Records drawn from a dataset:
──────────────────────────────

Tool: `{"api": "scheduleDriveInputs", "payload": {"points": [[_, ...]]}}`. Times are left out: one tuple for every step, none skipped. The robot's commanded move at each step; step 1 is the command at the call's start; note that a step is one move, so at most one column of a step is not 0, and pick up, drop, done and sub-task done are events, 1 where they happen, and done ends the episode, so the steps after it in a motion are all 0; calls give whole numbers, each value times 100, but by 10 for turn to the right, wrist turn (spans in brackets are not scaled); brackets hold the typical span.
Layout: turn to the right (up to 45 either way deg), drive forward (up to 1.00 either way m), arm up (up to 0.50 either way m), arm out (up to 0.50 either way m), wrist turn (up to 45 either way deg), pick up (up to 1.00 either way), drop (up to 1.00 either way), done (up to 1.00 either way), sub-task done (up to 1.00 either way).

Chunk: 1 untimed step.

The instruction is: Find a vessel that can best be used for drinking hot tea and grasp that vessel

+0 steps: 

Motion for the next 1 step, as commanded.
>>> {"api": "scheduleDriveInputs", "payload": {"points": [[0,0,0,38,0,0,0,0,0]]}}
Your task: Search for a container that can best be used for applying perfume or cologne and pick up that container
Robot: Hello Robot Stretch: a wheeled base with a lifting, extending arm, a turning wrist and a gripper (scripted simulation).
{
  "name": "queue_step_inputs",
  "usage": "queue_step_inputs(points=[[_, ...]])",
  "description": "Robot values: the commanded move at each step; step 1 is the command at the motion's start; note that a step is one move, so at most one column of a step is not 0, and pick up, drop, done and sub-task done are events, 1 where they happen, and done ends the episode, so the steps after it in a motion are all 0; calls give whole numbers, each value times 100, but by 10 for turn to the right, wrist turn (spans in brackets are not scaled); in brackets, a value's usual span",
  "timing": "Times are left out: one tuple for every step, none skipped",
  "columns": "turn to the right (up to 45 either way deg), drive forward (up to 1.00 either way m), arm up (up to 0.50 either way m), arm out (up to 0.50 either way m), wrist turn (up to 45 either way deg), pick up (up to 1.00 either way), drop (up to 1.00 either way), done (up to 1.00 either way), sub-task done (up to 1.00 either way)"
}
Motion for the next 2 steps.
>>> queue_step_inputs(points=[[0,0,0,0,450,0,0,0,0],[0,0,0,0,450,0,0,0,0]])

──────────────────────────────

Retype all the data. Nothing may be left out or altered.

#### Solution to the exercise
Tool: `{"api": "scheduleDriveInputs", "payload": {"points": [[_, ...]]}}`. Times are left out: one tuple for every step, none skipped. The robot's commanded move at each step; step 1 is the command at the call's start; note that a step is one move, so at most one column of a step is not 0, and pick up, drop, done and sub-task done are events, 1 where they happen, and done ends the episode, so the steps after it in a motion are all 0; calls give whole numbers, each value times 100, but by 10 for turn to the right, wrist turn (spans in brackets are not scaled); brackets hold the typical span.
Layout: turn to the right (up to 45 either way deg), drive forward (up to 1.00 either way m), arm up (up to 0.50 either way m), arm out (up to 0.50 either way m), wrist turn (up to 45 either way deg), pick up (up to 1.00 either way), drop (up to 1.00 either way), done (up to 1.00 either way), sub-task done (up to 1.00 either way).

Chunk: 1 untimed step.

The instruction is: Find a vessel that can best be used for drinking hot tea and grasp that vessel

+0 steps: 

Motion for the next 1 step, as commanded.
>>> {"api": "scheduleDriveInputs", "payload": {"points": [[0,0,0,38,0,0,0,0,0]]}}
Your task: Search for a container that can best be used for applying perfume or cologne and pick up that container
Robot: Hello Robot Stretch: a wheeled base with a lifting, extending arm, a turning wrist and a gripper (scripted simulation).
{
  "name": "queue_step_inputs",
  "usage": "queue_step_inputs(points=[[_, ...]])",
  "description": "Robot values: the commanded move at each step; step 1 is the command at the motion's start; note that a step is one move, so at most one column of a step is not 0, and pick up, drop, done and sub-task done are events, 1 where they happen, and done ends the episode, so the steps after it in a motion are all 0; calls give whole numbers, each value times 100, but by 10 for turn to the right, wrist turn (spans in brackets are not scaled); in brackets, a value's usual span",
  "timing": "Times are left out: one tuple for every step, none skipped",
  "columns": "turn to the right (up to 45 either way deg), drive forward (up to 1.00 either way m), arm up (up to 0.50 either way m), arm out (up to 0.50 either way m), wrist turn (up to 45 either way deg), pick up (up to 1.00 either way), drop (up to 1.00 either way), done (up to 1.00 either way), sub-task done (up to 1.00 either way)"
}
Motion for the next 2 steps.
>>> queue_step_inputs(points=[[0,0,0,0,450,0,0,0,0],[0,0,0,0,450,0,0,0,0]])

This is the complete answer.